Top of SUPPLIED MATERIAL

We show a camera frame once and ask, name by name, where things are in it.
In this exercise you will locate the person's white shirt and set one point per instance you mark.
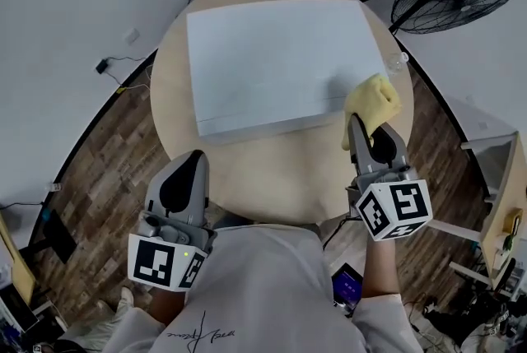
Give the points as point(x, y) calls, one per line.
point(255, 281)

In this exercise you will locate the clear water bottle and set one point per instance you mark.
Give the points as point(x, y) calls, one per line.
point(395, 64)

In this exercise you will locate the small yellow box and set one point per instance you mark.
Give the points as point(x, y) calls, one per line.
point(512, 221)

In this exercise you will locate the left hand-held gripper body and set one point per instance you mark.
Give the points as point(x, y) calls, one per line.
point(150, 261)

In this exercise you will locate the person's left forearm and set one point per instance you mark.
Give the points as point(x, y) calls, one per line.
point(166, 306)

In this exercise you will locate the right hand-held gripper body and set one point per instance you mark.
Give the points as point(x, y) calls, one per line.
point(405, 201)

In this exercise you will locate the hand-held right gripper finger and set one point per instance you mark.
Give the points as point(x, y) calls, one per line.
point(397, 154)
point(360, 145)

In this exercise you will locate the yellow cloth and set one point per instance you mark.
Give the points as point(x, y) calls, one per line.
point(370, 100)

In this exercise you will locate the large white board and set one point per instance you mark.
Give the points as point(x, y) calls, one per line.
point(267, 63)

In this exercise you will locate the wooden desk white frame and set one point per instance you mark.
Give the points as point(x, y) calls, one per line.
point(506, 195)

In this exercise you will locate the black monitor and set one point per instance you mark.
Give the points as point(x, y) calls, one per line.
point(59, 236)

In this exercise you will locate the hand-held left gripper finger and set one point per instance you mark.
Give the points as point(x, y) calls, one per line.
point(201, 199)
point(158, 199)

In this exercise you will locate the person's leg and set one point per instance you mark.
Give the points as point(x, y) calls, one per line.
point(123, 300)

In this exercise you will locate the person's right forearm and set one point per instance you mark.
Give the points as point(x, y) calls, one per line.
point(381, 269)

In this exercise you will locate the black power adapter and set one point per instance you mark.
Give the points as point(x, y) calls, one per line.
point(101, 66)

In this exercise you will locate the small black screen device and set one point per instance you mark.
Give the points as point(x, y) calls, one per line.
point(348, 285)

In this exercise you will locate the white wall socket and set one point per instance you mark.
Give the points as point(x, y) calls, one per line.
point(131, 36)

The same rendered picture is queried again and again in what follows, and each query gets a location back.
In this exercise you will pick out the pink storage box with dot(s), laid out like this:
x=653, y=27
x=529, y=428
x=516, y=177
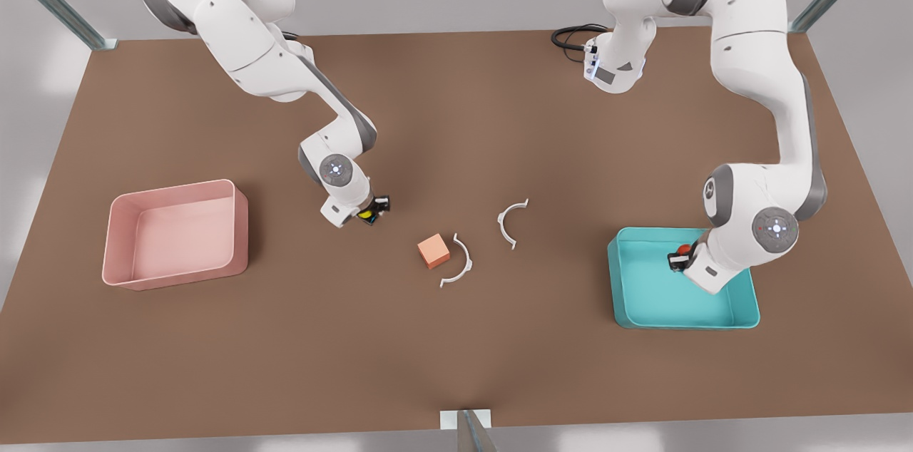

Bottom of SUPPLIED MATERIAL

WORK REQUEST:
For the entries, state the number of lines that include the string "frame". Add no other words.

YOUR SOLUTION:
2